→ **Task goal**: Retype exactly the span of lines below from the one with "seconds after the" through the one with "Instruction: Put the". Do not include pictures.

→ **Collected data**:

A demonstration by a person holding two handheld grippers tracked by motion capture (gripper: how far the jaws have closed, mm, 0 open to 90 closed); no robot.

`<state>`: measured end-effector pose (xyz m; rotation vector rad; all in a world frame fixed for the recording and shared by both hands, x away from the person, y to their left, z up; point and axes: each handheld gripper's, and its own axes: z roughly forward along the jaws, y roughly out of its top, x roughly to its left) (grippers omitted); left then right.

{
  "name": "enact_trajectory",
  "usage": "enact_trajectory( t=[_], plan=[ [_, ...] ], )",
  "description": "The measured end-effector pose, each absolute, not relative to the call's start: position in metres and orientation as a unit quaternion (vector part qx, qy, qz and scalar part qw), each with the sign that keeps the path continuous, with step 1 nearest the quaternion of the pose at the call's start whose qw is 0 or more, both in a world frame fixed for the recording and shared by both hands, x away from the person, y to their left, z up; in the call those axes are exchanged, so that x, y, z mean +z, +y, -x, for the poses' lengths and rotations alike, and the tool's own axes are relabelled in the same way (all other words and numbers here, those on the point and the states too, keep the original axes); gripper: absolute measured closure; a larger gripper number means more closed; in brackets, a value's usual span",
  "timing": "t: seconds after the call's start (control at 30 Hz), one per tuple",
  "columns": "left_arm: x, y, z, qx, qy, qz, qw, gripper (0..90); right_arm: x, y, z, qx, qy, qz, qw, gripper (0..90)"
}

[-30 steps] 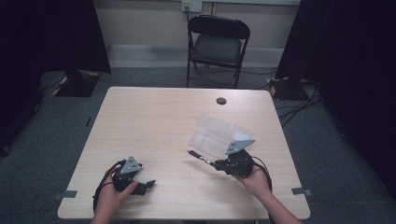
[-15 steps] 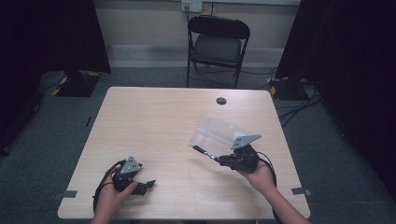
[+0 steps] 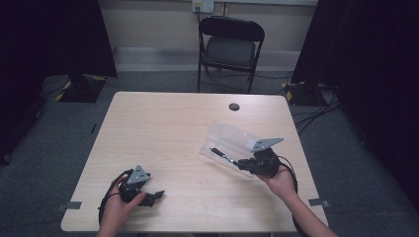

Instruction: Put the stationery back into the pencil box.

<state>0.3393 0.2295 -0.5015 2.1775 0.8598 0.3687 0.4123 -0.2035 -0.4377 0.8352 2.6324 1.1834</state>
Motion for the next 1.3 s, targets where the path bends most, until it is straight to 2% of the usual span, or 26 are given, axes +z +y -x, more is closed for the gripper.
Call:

→ **Result of this task**:
  "timing": "t: seconds after the call's start (control at 30 Hz), one per tuple",
  "columns": "left_arm: x, y, z, qx, qy, qz, qw, gripper (0..90); right_arm: x, y, z, qx, qy, qz, qw, gripper (0..90)"
}

[-30 steps] 
[-15 steps] 
[+0 steps] 

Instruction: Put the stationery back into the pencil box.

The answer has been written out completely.